Une petite explication des unités qui fonctionnent actuellement sur Rosetta
Posté sur le forum de Rosetta les 23 et 24 Mars par Rhiju et Ingemar.
Les unités RNA_ABINITIO sont des modèles qui plient de petites chaînes d'ARN, une molécule semblable à l'ADN. Elles commencent les calculs à partir des chaînes étirées puis essayent de maximiser l'appariement et l'empilement des chaînes latérales de l'ARN (« les bases »).
Quelques informations sur les différentes unités :
1a4d : boucle E de l'ARN ribosomal 5S
1esy : dimérisation de la transcription de l'ARN (psiARN) du VIH
1kka : anticodon présent sur le brin de l'Acide ribonucléique de transfert (ARNt)
1l2x et 2a43 : Décalage du cadre lecture d'un virus de type pseudo noeuds
1qwa : Protéine de liaison en épingle à cheveux de la nucléoline
1q9a : Boucle sarcin/ricin de la grande sous unité ribosomiale
1zih : tetraloop (boucle tétranucleotide) de l'ARN génomique (ARN qui constitue le génome de certains virus)

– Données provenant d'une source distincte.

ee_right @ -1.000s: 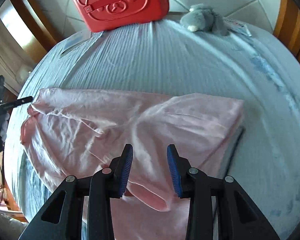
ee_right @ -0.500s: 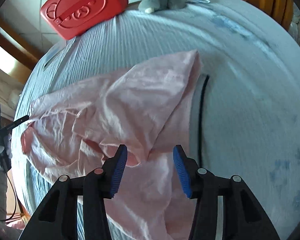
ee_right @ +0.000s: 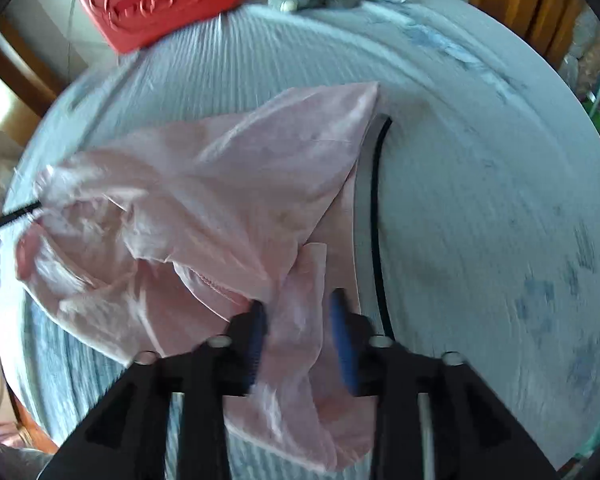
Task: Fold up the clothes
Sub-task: 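Fold the shirt side over toward the middle and open both grippers, then move both open grippers to the hem end of the lengthwise-folded shirt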
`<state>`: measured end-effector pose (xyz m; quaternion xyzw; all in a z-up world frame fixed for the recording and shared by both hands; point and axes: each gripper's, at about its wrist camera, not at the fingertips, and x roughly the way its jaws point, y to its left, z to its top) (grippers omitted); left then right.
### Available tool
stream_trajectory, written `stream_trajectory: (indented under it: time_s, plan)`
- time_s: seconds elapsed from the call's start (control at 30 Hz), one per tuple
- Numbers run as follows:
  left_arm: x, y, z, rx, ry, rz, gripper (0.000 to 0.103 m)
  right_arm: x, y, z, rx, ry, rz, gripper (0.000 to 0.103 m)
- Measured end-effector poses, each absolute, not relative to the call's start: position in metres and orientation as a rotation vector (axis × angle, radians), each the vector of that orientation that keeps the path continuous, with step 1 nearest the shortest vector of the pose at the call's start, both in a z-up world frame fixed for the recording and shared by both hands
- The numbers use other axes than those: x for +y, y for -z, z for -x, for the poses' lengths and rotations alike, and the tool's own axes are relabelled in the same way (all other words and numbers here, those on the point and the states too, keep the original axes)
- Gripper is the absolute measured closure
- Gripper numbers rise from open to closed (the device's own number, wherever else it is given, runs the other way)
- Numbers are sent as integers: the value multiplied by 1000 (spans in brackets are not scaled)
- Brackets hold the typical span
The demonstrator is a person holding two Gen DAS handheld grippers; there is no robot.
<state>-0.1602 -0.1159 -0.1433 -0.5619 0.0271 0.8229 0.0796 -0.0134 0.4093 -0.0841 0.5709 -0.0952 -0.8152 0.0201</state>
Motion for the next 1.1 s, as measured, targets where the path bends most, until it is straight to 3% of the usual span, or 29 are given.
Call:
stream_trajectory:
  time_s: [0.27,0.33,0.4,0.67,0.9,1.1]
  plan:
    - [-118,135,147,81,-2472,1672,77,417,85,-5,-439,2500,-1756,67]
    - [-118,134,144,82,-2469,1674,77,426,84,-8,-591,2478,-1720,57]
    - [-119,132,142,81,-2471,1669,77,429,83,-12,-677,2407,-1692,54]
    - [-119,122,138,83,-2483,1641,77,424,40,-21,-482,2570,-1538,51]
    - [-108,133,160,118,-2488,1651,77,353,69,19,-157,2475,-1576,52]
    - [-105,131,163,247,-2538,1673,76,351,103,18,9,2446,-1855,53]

2f88 : Domaine I issue des introns du groupe II pouvant s'autoépisser
1xjr : Élément rigoureusement conservé de l'ARN du SRAS
1ehz : ARN de transfert chargé par la phénylalanine (ARNt[Phe]) de la levure
1gid : Domaine P4-P6 des ribozyme du groupe I chez Tetrahymena capablent de s'autoépisser
Les unités portant le nom DOCKING_*rhj* consistent en une modélisation protéine-protéine sous forme de dimères où les différents monomères (ou sous-unité) sont reliés par symétrie. Les structures viennent de la prévision de structure ab initio. La structure de cette protéine n'a pas pu être résolue par les techniques standards utilisées pour déterminer les structures comme la cristallographie. Bien qu'un cristal de protéine pourrait être développé et que les données expérimentales semblent une bonne procédure dans la détermination de la structure cristalline, cette étape ne pourrait pas être effectuée avec succès à partir des protéines à séquences similaires précédemment résolues.

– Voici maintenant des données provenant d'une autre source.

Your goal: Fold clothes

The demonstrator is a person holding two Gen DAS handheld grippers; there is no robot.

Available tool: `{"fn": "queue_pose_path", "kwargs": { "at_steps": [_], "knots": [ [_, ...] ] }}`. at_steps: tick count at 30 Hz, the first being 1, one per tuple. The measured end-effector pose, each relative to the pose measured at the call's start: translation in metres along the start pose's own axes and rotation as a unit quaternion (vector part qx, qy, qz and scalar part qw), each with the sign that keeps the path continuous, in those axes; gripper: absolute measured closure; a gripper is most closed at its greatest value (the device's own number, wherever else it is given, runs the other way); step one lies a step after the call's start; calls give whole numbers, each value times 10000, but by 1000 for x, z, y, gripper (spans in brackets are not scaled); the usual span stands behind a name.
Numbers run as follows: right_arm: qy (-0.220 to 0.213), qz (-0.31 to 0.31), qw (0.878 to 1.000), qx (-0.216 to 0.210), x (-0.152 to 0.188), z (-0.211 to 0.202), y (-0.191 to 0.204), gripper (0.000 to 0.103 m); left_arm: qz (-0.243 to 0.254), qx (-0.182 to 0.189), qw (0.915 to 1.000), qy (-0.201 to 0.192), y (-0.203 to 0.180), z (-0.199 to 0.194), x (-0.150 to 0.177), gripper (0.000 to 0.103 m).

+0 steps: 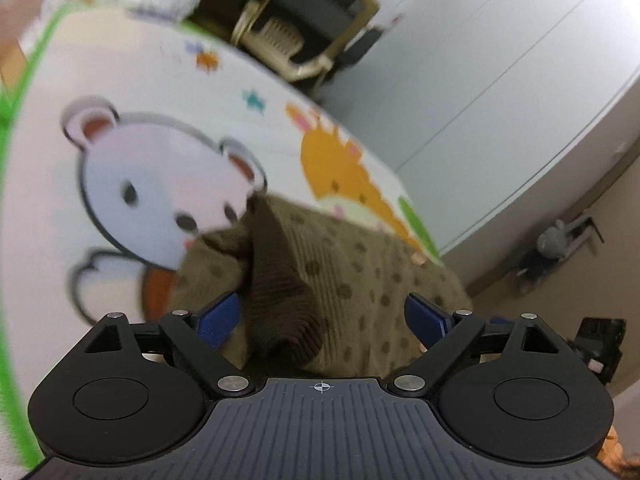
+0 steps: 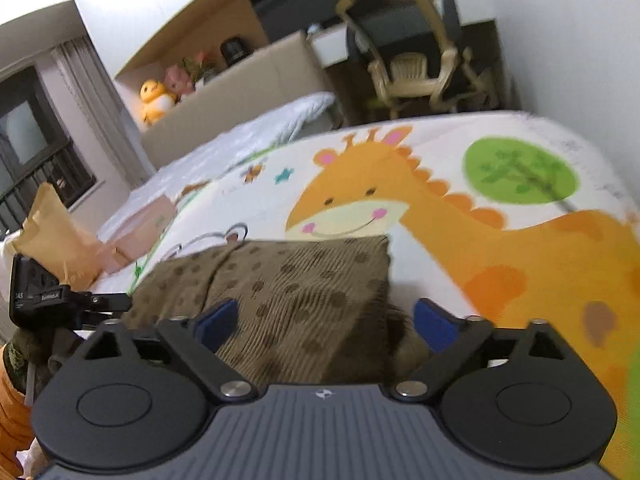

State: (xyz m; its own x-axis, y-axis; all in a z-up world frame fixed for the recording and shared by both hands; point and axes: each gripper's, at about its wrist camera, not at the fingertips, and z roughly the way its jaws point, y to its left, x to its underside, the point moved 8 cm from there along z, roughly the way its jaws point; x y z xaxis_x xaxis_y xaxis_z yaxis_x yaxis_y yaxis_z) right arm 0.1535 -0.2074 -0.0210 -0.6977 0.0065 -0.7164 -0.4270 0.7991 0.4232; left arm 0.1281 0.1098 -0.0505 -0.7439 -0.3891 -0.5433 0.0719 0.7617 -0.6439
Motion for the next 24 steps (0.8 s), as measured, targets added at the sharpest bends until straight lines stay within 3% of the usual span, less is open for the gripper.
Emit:
{"fn": "queue_pose_path", "kwargs": {
  "at_steps": [1,3,4,5,8,11,13,16,18,20,22,24],
  "knots": [
    [86,-14,10000,-32,-1,12,1,38,-31,5,10000,65,1,10,1,11],
    [183,-45,9998,-46,-4,34,4,56,-24,-19,9999,115,1,25,-1,24],
    [164,-75,9998,-18,-8,42,5,59,0,-47,9999,126,1,32,-3,42],
    [121,-84,9999,-2,-13,50,6,64,37,-72,9999,133,2,37,-6,52],
    [-116,-60,9999,-5,-42,65,6,75,160,-162,9997,24,3,49,-24,71],
    [-414,-214,9989,13,-83,73,11,85,305,-252,9990,-186,-1,57,-55,78],
    [-603,-410,9973,8,-104,71,16,85,504,-275,9973,-459,-11,55,-84,79],
    [-603,-530,9967,120,-108,72,12,85,847,-185,9922,-892,-29,44,-117,79],
    [-391,-489,9978,207,-94,76,3,85,949,-160,9904,-988,-30,37,-120,79],
    [-191,-412,9986,258,-79,78,-6,84,930,-232,9928,-712,-19,40,-100,78],
    [-14,-256,9994,228,-62,76,-15,71,894,-317,9948,-378,-7,44,-78,78],
    [-4,-130,9998,151,-53,71,-21,42,821,-392,9958,-78,6,47,-55,74]
  ]
}}
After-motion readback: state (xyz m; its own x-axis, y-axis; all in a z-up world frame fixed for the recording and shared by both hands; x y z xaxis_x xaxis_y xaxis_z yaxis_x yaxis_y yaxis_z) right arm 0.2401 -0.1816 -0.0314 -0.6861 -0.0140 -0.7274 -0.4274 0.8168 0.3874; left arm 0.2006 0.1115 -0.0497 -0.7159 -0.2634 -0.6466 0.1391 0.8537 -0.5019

L'idée est de créer des modèles en utilisant conjointement ab-intio et docking (modélisation moléculaire) qui pourront être employés comme point de départ lors de la procédure de mise en phase. Si cette technique fonctionne, celà pourrait être une percée significative car elle pourrait être une manière de sauvegarder les données obtenues par cristallographie aux rayons X des protéines importantes du point de vue biologique et qui n'auraient pas pu être converties dans des structures 3D.